| Task directions |
What must be returned is the number of lines in the records holding the word "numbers", with no other text.

•••••

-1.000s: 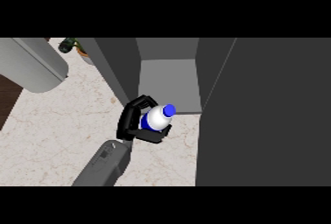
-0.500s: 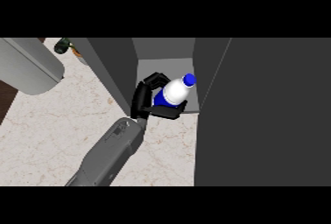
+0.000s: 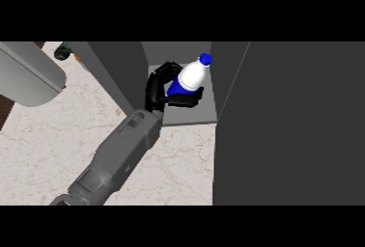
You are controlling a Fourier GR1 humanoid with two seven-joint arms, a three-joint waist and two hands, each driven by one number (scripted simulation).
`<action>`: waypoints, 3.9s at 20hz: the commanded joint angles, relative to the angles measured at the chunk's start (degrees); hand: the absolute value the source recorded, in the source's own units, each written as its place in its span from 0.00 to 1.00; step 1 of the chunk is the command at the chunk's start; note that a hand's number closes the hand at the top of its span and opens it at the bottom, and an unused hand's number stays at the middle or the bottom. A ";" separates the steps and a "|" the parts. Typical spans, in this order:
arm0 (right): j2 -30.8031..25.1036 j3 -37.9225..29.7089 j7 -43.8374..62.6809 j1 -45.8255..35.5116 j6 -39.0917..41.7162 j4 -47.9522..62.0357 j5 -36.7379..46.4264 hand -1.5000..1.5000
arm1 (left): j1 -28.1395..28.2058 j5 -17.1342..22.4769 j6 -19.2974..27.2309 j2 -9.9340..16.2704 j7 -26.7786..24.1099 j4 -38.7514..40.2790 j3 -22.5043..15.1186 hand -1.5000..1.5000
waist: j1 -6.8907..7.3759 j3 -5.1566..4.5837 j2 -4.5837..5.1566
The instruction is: Pick up the bottled water, place it into the cabinet and close the cabinet
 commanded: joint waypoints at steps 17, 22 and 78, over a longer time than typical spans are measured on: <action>0.57 -0.89 -0.57 -0.93 3.05 -1.06 -3.45 0.00 | -14.45 -7.11 13.04 0.63 -4.47 20.46 1.63 0.00 | -0.56 -0.06 1.04; -0.86 -2.55 -0.64 -0.25 4.69 -1.84 -3.96 0.00 | -14.43 -0.27 8.67 0.04 -14.08 10.73 9.10 1.00 | -0.25 -0.15 0.78; -16.60 15.98 14.21 -14.25 3.15 -12.19 12.09 1.00 | 68.33 19.19 -31.77 41.18 -24.35 -67.98 -10.93 0.00 | 8.12 -0.62 -0.75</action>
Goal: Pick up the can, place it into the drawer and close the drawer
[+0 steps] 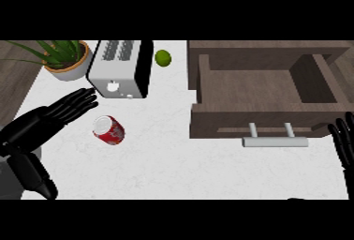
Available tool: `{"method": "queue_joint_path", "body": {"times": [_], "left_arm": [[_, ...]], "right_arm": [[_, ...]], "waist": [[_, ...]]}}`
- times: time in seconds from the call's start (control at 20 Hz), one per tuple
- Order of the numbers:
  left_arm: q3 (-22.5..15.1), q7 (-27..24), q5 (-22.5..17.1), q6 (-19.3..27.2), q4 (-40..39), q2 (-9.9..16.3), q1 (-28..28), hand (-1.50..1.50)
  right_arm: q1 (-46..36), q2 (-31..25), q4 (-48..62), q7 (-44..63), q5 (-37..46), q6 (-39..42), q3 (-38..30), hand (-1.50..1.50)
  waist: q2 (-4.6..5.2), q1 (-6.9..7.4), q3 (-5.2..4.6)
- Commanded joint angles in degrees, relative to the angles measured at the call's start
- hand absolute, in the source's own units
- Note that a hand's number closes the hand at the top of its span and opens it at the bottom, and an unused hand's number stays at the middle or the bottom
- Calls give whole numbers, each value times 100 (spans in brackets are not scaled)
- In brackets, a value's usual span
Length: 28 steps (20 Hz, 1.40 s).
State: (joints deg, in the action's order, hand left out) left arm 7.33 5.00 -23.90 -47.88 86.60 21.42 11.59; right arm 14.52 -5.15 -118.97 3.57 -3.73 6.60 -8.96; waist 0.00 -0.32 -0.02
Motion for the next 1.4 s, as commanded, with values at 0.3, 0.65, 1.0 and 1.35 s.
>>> {"method": "queue_joint_path", "body": {"times": [0.3,0.65,1.0,1.35], "left_arm": [[187,-898,1048,-237,-809,-251,77,-150],[108,-2084,2190,-34,-2204,-366,708,-150],[117,-3201,2782,88,-3105,-99,817,-150],[-100,-4176,3329,384,-4274,172,1112,-150]], "right_arm": [[97,168,73,-222,85,228,-64,-150],[-64,160,347,-413,113,322,-172,-150],[-150,99,148,44,107,329,-257,-150],[208,433,188,-482,354,366,3,-150]], "waist": [[-1,7,2],[7,-14,0],[7,-13,-1],[12,-35,-3]]}}
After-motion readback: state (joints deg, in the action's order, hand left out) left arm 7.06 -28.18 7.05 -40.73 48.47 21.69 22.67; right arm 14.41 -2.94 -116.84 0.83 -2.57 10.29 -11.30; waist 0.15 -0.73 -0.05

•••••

| Response to this task |
2